I’ll address that question and I'll ask John to further comment. At this point, we are still looking at enrollment data and we’re not in a position to make any changes to that timeline. John, do you want to –?

John Kollins

Yes. I forgot. I think that, as I've come on kind of stepped into the COO role, one of the things I’m doing is working with the team, looking closely at all the goals. To the extent there’s data that drives any adjustments, we need to get our hands around that data and make adjustments accordingly. But at this point, we don’t see a need to do that.

Terence Flynn – Lazard Capital Markets

Okay, great. And then just on the topical formulation, what do you guys think in terms of the number of months of additional preclinical work that might be required before you can actually get this thing into man? What are your kind of latest thoughts there? I know you said you’d update us at a later time, but can you just give a sense of perhaps how much additional pre-clinical work do you have left?

Richard Chin

That question of preclinical work done – we're making sure that we have the optimal strategy for adjusting to this very large market. So, at this point, we won’t be giving specific items, but what I think is that there's a lot of the excitement both among physicians as well as potential partners for ophthalmology program.

John Kollins

And just to amplify on that a little bit, Terence, I think it’s not really a question of how much more clinical or preclinical development we do. It’s really a question of what’s the best overall drug development strategy for that program that lets us get as much data pre-clinically in order to best inform us in the clinic and there’s a variety of options there and we’re getting expert input into how that strategy unfolds.

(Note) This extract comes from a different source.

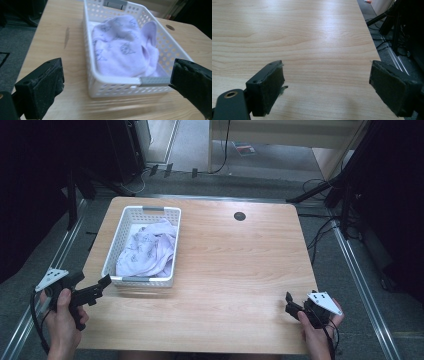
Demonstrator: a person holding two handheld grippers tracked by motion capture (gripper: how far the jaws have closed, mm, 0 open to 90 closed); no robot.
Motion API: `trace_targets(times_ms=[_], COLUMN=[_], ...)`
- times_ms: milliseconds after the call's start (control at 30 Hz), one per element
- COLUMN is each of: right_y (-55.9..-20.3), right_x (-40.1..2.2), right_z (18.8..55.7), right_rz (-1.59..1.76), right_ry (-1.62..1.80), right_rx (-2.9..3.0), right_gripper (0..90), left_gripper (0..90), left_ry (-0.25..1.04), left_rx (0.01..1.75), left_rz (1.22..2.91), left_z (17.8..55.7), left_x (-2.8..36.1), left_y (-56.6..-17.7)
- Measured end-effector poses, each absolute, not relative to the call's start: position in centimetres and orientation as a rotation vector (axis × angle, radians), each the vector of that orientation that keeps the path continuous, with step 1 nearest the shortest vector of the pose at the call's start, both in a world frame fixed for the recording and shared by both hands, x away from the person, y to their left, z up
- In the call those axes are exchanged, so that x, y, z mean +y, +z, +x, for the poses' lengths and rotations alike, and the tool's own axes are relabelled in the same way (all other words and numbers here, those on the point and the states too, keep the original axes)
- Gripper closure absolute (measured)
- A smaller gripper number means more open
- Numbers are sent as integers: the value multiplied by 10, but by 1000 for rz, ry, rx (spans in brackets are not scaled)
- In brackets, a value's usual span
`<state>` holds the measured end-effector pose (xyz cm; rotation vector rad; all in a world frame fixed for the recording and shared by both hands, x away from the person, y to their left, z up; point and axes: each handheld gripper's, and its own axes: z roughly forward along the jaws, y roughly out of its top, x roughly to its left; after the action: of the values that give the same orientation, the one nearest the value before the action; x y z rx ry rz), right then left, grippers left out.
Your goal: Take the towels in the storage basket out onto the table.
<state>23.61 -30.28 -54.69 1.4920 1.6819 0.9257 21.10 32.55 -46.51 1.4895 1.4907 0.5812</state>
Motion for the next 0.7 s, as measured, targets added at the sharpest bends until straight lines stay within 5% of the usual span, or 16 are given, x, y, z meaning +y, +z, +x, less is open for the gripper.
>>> trace_targets(times_ms=[700], right_y=[-547], right_x=[-304], right_z=[236], right_rz=[1489], right_ry=[945], right_rx=[1702], right_gripper=[129], left_gripper=[0], left_ry=[412], left_rx=[1530], left_rz=[1774], left_z=[318], left_x=[262], left_y=[-441])
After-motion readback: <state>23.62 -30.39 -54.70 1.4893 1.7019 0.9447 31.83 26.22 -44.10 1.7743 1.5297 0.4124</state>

Terence Flynn – Lazard Capital Markets

Okay. Great, thanks so much for taking the questions.

John Kollins

Sure.

Operator

Thank you. (Operator instructions) We’ll go next to Alan Leong with Biotech Stock Research.

Alan Leong – Biotech Stock Research

Yes. Following up on the last questioner, how’s the penetration data looking for the ocular tablets versus the eye drops?

Richard Chin

The penetration data is looking very good. When you say tablets, I think you’re asking about the mini tabs that turns into a gel?

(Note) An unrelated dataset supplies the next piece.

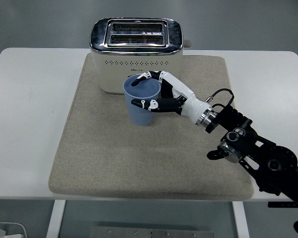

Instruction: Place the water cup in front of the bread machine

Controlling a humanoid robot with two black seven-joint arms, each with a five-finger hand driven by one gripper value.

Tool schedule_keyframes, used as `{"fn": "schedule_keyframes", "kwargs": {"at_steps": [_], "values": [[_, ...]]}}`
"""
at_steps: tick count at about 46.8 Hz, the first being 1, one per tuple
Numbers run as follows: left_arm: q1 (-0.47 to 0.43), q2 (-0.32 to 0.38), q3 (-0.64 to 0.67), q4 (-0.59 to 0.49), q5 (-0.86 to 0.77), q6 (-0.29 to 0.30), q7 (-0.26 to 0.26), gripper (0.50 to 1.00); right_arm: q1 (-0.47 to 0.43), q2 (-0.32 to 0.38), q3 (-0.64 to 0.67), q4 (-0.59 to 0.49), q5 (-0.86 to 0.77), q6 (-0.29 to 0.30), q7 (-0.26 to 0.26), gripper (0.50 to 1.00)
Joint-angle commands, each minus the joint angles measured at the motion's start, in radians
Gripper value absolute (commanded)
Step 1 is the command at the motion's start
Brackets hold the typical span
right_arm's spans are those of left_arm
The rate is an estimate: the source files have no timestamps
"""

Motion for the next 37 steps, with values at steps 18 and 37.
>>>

Alan Leong – Biotech Stock Research

Yes.

Richard Chin

They’re both looking quite good.

Alan Leong – Biotech Stock Research

And then, before earlier in the year, you talked about moving forward – continuing to move forward with the drug candidate out of Baylor University but I’m curious if maybe with your new – with having a more – talking about focus, well that’s just kind of put on the back burner [ph] for now.

Richard Chin

I’m not exactly sure which molecule you’re referring to. We do have a program at Baylor which may be – that I can't comment on – and several molecules that do look quite interesting.

David Chaplin

Yes, I can comment on that and clearly as of last year, we developed the 4503 and everything else at the VDA program. We fixed our focus to a couple of areas in terms of looking at drugs which will activate under certain conditions and also some anti-metastatic agents. And again, we’re taking those compounds through to a – lead compounds with in vivo activity. No decisions yet have been made to take those into a clinical setting.

Richard Chin

Now, those programs are very efficient in terms of how much they cost, so they don’t deferred a lot of resources away from our main programs. Now having said that, one of our – the most important thing that we’re focusing on is keeping our cash utilizations as low as possible and making sure that we put the resources towards our most important projects.

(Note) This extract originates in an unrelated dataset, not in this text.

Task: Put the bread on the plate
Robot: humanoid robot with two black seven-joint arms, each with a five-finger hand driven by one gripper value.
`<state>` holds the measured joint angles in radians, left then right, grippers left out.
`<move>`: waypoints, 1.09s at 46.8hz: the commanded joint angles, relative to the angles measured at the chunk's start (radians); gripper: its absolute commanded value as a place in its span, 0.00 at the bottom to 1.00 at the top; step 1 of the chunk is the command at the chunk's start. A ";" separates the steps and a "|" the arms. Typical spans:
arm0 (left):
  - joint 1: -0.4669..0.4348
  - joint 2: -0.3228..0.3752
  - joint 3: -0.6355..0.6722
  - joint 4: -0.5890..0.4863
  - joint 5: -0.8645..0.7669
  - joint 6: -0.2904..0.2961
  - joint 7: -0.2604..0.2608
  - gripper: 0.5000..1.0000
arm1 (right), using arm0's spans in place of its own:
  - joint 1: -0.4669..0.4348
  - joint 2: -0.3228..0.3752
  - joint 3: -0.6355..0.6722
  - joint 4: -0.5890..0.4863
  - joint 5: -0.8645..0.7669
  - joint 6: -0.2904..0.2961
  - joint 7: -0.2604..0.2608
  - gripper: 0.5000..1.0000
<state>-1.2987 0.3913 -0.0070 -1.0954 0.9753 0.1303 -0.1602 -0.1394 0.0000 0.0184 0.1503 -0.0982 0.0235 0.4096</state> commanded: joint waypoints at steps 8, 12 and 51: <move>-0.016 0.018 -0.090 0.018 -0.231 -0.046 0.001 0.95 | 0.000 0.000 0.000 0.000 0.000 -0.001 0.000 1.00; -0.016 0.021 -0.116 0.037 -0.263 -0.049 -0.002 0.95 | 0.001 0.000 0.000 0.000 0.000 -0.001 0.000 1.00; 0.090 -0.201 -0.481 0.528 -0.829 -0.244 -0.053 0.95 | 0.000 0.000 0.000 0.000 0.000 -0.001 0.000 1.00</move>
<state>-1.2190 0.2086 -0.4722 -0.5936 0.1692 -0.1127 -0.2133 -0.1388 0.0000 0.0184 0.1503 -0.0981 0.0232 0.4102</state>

Alan Leong – Biotech Stock Research

Okay. Well, I look forward to talking with you all soon, and just on a final note, congratulations to John.

John Kollins

Thank you.

Operator

Thank you. And with no further questions in the queue, I’d like to turn the program back over to Dr. Chin for any additional or closing comments.

Richard Chin

Thank you. So, if there are no further questions, I’d like to thank our listeners for your support. Our goal is to bring out truly outstanding innovative drugs to patients and we’re making very good progress toward that goal. Thank you.

Operator

That does conclude today’s conference. You may disconnect your lines at this time.